Even if you consider the same question, I think we will get the answer to be infinity.

If we consider initial velocity of the bullet to be $v$, then its velocity after passing through first, second, ....$N$ plank will be
$$v(1-1/n) , v(1-1/n)^2, v(1-1/n)^3.....$$ respectively.

You must notice that velocity of the bullet ceases iff $(1-1/n)^N=0$, then for any value of $N$, the value won't be equal to $0$. Thus, $n$ must be equal to $1$ in order to satisfy the above condition.

If $n=1$, then the bullet losses $(1/1)$th of its velocity when passed through one plank, meaning its velocity remains constant inspite of passing through those planks. Thus, infinity number of planks is required to stop it.

Read this extracted paragraph from Feynman's "Surely You're Joking, Mr. Feynman!":

....Then cdtnes the list of problems. It says, "John and his father go out to look at the stars. John sees two blue stars and a red star. His father sees a green star, a violet star, and two yellow stars. What is the total temperat ure of the stars seen by John and his father?"--and I would explode in horror.

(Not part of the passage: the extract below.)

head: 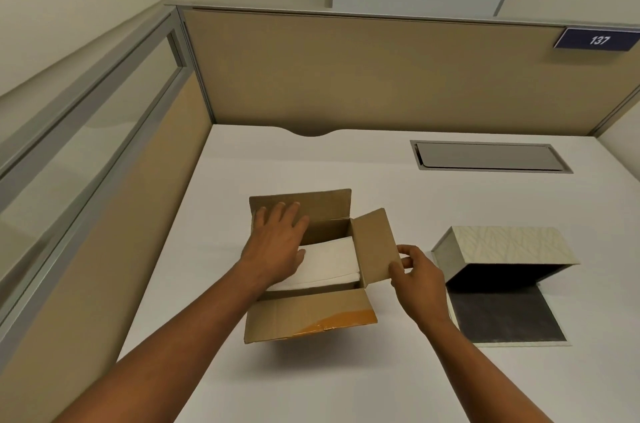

My wife would talk about the volcano downstairs. That's only an example: it was perpetually like that. Perpetual absurdity! There's no purpose whatsoever in adding the temperature of two stars. Nobody ever does that except, maybe, to then take the average temperature of the stars, but not to find out the total temperature of all the stars! It was awful! All it was was a game to get you to add, and they didn't understand what they were talking about. It was like reading sentences with a few typographical errors, and then suddenly a whole sentence is written backwards. The mathematics was like that. Just hopeless!......

Now you would understand why question is ambiguous (if the above calculation is right), no bullet will remain unaffected even if it passes though plank.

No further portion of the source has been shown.